_PROBLEM TO SOLVE_
Restate word for word the lines below from the one that has "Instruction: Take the" through the one that has "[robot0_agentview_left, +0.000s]", keeping both and dropping all pictures.

_DATA BELOW_
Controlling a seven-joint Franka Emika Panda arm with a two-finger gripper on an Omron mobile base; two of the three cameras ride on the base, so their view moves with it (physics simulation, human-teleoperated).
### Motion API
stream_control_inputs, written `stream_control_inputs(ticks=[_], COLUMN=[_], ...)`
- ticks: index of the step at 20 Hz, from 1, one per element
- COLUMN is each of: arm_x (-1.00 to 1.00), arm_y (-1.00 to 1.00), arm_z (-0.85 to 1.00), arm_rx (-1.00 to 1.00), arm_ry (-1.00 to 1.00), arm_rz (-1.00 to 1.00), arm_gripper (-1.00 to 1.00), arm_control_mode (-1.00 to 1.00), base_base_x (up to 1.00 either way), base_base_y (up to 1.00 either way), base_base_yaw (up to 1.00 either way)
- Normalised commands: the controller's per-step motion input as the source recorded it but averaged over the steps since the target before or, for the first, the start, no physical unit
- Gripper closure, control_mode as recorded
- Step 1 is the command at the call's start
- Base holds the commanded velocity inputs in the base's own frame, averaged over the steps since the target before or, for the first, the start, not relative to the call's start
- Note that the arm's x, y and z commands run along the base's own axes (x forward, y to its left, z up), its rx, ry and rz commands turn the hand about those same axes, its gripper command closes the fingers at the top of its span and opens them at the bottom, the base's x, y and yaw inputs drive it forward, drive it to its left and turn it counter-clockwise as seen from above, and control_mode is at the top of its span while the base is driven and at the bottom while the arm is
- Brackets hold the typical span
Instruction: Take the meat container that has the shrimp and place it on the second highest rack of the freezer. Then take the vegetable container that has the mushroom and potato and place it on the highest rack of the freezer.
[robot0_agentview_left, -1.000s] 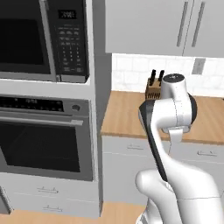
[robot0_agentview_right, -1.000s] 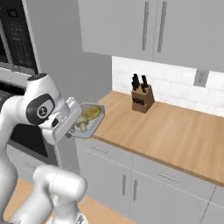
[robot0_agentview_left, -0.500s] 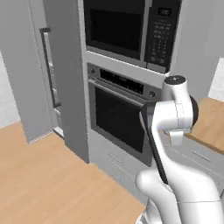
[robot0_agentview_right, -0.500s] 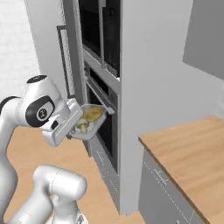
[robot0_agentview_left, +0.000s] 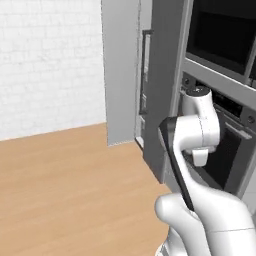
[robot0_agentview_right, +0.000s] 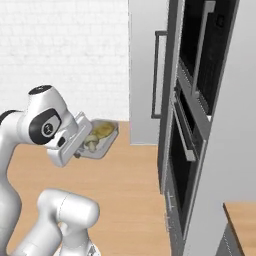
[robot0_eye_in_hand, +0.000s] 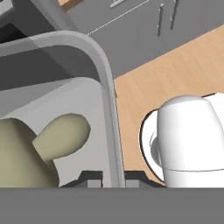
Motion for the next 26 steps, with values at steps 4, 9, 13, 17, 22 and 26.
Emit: stream_control_inputs(ticks=[4, 9, 13, 17, 22, 26], arm_x=[0.0, 0.0, 0.0, 0.0, 0.0, 0.0], arm_y=[0.0, 0.0, 0.0, 0.0, 0.0, 0.0], arm_z=[0.0, 0.0, 0.0, 0.0, 0.0, 0.0], arm_rx=[0.0, 0.0, 0.0, 0.0, 0.0, 0.0], arm_ry=[0.0, 0.0, 0.0, 0.0, 0.0, 0.0], arm_rz=[0.0, 0.0, 0.0, 0.0, 0.0, 0.0], arm_gripper=[1.0, 1.0, 1.0, 1.0, 1.0, 1.0], arm_control_mode=[1.0, 1.0, 1.0, 1.0, 1.0, 1.0], base_base_x=[0.99, 1.0, 0.91, 0.74, 0.53, 0.45], base_base_y=[0.41, 0.37, 0.43, 0.41, 0.31, 0.31], base_base_yaw=[0.3, 0.1, 0.0, -0.1, -0.33, -0.47])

_FINAL ANSWER_
Instruction: Take the meat container that has the shrimp and place it on the second highest rack of the freezer. Then take the vegetable container that has the mushroom and potato and place it on the highest rack of the freezer.
[robot0_agentview_left, -1.000s] 
[robot0_agentview_right, -1.000s] 
[robot0_agentview_left, -0.500s] 
[robot0_agentview_right, -0.500s] 
[robot0_agentview_left, +0.000s] 

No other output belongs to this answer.